[Stored data]
* * * *

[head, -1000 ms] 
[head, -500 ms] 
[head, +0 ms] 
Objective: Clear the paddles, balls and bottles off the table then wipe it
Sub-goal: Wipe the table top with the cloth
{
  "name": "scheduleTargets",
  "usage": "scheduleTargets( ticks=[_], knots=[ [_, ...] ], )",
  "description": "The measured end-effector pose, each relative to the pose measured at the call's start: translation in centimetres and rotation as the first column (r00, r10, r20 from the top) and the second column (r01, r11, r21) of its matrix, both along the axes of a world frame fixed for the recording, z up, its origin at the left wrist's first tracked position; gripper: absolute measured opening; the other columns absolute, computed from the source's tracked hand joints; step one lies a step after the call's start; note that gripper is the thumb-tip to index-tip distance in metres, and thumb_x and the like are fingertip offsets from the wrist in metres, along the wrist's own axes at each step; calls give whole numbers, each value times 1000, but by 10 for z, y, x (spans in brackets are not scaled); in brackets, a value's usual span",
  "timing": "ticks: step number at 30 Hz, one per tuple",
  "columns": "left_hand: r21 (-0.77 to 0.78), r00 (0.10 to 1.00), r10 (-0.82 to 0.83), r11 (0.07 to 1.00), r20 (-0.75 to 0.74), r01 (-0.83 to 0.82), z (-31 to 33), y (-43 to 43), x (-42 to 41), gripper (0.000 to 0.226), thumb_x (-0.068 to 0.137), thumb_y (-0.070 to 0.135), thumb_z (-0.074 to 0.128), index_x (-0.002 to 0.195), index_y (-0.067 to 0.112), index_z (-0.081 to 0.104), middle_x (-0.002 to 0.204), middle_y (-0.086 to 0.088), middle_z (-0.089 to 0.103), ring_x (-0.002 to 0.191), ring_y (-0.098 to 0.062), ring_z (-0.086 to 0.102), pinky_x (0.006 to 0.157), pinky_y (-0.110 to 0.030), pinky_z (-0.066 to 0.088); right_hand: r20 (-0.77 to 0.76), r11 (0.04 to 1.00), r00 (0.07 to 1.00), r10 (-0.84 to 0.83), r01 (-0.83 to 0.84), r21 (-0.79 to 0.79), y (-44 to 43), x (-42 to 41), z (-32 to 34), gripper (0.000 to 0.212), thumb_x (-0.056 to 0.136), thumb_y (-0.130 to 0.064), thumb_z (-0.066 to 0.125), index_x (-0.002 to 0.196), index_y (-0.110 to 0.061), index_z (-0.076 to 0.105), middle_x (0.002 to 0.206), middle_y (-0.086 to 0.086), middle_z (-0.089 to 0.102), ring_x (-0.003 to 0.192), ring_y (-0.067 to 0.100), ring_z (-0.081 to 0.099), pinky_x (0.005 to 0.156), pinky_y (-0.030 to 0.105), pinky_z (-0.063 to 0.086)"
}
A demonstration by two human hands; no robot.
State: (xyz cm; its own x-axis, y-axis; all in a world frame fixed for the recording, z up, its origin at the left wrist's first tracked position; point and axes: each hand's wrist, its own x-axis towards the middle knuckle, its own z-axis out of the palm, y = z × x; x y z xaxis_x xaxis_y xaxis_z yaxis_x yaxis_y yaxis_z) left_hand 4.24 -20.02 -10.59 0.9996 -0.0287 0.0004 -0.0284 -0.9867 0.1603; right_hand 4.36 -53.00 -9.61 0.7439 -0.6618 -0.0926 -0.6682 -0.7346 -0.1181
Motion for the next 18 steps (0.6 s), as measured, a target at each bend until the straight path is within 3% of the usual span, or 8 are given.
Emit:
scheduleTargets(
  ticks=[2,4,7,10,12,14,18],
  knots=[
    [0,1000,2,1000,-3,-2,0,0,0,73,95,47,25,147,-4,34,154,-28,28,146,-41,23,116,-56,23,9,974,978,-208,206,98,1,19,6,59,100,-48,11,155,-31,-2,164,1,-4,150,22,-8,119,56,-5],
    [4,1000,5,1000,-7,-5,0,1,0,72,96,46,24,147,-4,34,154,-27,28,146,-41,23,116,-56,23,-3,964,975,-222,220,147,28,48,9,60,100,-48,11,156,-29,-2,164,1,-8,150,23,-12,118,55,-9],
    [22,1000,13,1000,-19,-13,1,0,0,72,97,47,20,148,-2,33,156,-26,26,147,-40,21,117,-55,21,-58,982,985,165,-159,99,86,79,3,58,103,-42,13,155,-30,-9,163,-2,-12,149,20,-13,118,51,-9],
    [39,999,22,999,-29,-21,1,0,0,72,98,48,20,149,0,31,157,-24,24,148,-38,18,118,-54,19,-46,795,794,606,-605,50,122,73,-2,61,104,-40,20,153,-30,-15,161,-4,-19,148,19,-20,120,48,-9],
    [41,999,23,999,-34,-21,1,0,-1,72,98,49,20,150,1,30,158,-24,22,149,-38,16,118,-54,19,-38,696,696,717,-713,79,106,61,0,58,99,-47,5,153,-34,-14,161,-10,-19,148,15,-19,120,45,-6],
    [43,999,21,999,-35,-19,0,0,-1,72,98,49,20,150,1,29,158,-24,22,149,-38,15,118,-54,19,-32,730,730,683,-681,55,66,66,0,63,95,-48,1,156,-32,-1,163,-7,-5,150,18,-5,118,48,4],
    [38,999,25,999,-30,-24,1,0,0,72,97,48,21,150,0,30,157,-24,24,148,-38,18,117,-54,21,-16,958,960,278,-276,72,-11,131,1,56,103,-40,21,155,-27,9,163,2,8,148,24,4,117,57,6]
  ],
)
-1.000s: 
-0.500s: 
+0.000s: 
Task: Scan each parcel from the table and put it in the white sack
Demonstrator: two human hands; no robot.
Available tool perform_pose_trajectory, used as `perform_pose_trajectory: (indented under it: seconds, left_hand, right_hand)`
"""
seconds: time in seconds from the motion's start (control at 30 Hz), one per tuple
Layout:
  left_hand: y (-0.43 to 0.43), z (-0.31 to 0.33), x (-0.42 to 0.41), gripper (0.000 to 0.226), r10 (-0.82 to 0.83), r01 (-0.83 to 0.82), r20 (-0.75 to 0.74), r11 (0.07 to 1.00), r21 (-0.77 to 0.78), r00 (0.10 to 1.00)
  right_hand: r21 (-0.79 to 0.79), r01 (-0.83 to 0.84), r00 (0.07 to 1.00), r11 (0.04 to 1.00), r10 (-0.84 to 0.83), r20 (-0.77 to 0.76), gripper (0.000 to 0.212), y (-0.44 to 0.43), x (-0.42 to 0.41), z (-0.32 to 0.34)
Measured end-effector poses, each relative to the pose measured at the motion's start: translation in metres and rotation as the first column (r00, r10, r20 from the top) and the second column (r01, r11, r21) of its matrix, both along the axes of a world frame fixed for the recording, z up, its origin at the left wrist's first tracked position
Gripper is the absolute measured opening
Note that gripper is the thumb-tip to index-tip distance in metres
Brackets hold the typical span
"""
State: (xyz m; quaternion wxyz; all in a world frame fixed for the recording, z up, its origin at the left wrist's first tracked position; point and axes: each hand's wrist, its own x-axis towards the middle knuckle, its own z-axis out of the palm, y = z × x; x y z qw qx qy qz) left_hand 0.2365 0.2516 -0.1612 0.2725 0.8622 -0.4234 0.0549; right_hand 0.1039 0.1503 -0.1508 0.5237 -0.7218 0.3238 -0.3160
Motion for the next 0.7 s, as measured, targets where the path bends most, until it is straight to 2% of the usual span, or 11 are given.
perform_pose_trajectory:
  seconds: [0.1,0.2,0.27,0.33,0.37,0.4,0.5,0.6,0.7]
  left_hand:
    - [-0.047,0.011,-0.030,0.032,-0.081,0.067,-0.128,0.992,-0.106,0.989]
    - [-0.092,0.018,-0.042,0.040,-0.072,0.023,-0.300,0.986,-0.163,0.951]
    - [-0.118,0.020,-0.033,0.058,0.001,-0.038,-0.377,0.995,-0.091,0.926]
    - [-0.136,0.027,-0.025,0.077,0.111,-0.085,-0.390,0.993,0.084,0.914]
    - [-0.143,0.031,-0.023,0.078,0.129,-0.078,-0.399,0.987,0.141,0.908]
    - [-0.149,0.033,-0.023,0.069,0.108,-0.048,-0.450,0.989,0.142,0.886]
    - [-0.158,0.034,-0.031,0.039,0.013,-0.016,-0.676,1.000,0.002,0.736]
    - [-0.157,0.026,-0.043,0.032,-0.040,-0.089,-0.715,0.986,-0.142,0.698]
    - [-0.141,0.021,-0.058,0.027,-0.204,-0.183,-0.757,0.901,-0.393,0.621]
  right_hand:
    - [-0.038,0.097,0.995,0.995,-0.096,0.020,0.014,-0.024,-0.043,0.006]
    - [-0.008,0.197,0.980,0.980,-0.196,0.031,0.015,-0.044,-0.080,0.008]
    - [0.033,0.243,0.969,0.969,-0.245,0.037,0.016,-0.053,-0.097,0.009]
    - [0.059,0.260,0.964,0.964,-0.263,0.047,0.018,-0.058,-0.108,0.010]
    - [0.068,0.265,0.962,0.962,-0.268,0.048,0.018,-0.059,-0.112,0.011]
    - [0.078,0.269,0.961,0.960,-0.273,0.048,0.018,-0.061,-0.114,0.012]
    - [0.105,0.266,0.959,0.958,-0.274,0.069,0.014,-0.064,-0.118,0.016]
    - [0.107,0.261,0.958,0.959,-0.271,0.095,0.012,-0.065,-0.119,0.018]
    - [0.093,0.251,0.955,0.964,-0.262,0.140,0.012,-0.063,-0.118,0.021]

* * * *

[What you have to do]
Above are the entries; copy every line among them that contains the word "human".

[Answer for the task]
A demonstration by two human hands; no robot.
Demonstrator: two human hands; no robot.

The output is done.